**Assignment**
Search the listing for the string "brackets" and copy every line that contains it.

*** Listed records ***

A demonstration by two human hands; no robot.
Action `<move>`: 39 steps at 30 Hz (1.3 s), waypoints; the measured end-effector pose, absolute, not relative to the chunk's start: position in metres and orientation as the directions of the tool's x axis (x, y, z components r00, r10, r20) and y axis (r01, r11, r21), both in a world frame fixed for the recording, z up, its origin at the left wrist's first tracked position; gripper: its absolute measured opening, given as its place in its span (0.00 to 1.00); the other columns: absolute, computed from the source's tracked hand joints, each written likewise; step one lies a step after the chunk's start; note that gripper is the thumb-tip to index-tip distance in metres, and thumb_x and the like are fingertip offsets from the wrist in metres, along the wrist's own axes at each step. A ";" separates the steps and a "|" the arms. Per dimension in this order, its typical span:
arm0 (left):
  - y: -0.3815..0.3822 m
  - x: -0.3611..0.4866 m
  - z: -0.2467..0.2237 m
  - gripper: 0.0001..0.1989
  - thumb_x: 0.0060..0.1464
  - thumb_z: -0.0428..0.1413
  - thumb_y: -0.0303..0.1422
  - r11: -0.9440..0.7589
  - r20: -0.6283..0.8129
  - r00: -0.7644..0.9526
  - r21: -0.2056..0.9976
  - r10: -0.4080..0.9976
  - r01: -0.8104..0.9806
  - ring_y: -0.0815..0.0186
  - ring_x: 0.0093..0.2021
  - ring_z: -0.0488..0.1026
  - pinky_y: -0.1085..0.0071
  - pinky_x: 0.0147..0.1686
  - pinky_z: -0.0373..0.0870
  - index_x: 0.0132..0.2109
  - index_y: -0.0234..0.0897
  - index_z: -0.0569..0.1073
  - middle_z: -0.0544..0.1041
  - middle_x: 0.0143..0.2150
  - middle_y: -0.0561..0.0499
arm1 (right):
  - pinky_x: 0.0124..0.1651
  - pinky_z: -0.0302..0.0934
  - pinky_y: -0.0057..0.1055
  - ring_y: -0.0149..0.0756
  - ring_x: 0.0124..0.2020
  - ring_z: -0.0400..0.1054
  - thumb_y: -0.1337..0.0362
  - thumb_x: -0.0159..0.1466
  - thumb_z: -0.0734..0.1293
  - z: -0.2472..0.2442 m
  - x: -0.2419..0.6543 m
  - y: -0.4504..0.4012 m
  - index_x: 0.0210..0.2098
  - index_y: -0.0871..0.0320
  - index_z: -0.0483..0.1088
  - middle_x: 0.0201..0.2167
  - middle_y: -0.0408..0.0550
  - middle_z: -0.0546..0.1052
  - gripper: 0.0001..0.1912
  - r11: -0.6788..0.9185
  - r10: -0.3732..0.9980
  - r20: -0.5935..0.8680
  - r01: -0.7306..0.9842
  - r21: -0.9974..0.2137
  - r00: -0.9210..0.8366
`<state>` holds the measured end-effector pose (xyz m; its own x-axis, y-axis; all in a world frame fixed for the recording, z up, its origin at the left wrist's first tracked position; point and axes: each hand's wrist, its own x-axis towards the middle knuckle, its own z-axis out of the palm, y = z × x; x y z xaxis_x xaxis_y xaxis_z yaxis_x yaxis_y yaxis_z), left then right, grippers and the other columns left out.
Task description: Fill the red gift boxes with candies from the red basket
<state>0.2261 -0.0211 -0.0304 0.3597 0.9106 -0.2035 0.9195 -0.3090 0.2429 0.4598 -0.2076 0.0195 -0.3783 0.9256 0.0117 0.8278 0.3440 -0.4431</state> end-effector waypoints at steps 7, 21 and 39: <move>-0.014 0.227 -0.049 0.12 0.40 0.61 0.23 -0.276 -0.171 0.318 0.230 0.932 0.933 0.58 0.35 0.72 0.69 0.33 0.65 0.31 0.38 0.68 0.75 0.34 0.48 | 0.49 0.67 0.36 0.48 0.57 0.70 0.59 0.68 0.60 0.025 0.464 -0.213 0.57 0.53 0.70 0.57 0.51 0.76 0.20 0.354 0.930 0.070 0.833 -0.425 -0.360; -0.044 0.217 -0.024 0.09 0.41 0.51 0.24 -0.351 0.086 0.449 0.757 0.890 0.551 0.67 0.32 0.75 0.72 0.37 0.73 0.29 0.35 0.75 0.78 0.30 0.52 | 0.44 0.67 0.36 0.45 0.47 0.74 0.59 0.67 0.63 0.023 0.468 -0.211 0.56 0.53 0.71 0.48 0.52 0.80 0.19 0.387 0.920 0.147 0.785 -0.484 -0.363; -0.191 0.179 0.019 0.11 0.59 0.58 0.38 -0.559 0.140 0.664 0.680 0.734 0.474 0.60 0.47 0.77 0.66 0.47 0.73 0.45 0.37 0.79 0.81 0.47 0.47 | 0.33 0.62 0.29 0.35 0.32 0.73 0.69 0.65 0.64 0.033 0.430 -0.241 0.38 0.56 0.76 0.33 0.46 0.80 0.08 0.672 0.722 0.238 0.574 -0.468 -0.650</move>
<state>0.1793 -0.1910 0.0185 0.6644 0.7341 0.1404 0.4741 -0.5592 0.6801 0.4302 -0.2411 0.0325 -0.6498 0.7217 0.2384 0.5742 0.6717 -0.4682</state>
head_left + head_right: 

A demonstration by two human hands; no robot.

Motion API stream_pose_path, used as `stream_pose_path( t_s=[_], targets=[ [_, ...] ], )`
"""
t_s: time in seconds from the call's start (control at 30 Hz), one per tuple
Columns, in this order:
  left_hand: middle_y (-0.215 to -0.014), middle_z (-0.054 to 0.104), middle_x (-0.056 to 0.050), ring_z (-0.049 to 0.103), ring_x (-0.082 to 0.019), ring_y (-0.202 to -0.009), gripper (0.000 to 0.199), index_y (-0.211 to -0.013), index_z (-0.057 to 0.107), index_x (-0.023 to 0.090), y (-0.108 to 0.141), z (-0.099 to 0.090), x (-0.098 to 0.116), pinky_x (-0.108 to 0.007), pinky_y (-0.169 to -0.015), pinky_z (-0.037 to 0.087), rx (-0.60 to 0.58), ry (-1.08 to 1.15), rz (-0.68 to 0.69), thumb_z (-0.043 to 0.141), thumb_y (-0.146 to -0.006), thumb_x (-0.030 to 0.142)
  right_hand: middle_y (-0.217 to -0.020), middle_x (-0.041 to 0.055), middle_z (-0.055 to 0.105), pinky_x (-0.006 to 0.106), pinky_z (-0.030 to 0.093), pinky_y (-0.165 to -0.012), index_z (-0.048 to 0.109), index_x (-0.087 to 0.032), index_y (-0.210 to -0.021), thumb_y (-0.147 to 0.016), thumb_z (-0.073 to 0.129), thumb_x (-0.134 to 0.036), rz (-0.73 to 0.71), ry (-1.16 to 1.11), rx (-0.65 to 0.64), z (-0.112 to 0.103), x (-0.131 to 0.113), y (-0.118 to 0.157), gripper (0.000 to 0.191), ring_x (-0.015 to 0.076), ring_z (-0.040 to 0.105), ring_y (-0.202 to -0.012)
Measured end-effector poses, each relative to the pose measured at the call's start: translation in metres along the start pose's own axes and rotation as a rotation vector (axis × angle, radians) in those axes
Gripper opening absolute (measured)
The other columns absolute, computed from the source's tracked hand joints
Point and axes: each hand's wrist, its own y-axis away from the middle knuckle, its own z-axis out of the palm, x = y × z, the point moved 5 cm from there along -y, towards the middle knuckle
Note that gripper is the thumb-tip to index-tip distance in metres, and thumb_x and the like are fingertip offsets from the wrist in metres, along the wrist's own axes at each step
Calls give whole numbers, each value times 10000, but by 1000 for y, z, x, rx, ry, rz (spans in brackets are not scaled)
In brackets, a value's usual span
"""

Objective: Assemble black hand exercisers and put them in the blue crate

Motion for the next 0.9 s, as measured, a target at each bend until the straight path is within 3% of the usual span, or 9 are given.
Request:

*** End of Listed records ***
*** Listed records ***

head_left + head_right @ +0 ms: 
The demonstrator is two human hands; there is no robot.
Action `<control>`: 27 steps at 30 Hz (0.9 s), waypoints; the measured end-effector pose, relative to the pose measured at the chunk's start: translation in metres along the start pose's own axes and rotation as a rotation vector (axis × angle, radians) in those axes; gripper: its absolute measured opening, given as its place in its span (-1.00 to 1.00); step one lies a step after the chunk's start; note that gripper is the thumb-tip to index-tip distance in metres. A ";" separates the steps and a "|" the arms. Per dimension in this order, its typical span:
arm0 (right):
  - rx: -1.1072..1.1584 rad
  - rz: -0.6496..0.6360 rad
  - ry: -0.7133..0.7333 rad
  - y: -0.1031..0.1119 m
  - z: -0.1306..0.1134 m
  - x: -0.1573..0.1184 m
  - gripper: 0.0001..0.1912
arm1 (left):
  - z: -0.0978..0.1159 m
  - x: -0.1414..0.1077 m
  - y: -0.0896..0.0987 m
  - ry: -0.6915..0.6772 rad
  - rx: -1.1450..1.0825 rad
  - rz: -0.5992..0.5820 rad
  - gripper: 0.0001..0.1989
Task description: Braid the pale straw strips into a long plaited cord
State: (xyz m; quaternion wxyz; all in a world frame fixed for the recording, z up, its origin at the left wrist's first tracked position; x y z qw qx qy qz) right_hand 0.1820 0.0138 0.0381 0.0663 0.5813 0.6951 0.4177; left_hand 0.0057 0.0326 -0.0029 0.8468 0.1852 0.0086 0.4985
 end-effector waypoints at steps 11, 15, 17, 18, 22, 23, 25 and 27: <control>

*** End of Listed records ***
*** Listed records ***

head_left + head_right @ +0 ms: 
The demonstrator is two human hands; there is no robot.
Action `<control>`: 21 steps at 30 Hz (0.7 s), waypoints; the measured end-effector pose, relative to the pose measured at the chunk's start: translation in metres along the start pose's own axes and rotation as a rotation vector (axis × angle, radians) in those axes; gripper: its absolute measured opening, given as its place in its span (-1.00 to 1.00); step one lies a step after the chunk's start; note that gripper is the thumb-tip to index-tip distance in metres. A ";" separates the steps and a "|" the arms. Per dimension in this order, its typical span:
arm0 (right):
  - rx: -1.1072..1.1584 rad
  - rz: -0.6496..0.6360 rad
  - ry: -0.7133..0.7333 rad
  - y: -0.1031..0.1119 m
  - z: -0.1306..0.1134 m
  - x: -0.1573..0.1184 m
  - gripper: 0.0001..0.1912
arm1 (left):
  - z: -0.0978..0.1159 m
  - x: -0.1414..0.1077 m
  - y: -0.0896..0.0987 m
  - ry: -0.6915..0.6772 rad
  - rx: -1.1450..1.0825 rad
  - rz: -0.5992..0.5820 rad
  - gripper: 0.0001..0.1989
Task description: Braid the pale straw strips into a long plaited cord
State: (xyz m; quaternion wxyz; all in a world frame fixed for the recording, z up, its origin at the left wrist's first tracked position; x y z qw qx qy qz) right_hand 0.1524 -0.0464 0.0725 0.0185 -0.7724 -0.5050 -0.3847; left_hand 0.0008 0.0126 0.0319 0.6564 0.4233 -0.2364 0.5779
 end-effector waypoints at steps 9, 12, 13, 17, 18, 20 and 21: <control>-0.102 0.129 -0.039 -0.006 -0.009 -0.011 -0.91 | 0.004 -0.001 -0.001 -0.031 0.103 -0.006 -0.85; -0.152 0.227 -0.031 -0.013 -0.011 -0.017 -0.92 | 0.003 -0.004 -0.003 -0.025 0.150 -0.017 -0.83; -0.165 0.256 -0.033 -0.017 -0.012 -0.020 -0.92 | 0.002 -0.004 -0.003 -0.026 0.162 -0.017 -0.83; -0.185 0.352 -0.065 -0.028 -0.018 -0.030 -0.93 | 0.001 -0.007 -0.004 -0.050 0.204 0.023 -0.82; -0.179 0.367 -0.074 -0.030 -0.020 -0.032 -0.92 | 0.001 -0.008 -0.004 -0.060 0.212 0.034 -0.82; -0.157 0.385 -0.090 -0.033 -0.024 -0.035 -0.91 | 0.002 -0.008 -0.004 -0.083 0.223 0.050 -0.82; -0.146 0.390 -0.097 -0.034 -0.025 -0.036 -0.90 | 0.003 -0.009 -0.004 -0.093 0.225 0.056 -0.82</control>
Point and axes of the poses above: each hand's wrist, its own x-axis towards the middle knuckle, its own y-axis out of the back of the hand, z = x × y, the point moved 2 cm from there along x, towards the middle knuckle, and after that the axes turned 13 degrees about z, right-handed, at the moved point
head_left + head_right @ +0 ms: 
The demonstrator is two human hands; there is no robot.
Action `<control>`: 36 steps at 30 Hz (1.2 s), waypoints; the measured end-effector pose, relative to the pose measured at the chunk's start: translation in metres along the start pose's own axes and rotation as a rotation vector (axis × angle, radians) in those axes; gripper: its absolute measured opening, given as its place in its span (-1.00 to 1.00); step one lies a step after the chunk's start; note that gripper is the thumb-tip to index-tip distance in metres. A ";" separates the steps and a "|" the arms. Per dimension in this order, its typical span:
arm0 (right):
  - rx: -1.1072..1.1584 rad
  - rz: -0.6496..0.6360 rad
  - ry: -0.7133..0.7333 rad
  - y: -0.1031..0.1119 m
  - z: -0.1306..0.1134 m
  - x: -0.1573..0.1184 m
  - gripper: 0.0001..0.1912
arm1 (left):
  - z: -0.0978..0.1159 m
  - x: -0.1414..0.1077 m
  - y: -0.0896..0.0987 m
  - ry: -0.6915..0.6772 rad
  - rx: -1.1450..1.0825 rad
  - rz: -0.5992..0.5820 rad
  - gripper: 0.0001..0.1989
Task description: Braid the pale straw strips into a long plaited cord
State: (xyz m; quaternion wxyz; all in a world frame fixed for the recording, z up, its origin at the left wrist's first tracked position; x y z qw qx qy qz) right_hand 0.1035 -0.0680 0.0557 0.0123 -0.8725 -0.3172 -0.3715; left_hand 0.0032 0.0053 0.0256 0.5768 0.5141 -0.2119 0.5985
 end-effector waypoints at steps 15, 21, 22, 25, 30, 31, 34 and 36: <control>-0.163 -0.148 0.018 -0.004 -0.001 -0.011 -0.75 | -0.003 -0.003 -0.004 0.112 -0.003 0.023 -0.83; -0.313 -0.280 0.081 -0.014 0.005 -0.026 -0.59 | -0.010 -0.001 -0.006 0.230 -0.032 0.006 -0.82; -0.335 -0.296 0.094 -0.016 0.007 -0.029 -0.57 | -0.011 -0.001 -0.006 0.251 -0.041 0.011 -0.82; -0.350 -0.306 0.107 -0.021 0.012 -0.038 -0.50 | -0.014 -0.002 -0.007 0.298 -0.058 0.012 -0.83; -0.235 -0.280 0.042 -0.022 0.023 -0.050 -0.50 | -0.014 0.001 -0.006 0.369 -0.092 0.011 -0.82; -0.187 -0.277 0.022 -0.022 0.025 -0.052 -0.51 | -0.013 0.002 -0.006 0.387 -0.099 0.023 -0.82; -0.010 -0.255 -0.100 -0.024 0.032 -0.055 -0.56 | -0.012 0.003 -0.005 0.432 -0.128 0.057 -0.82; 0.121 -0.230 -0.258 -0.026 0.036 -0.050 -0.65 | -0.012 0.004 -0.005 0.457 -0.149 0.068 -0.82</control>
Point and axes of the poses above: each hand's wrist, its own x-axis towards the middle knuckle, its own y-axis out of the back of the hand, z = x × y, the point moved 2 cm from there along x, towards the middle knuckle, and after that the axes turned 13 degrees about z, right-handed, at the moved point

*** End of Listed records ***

**Your response**
Calls give whole numbers, each value times 10000, but by 1000 for y, z, x, rx, ry, rz (spans in brackets are not scaled)
In brackets, a value's usual span

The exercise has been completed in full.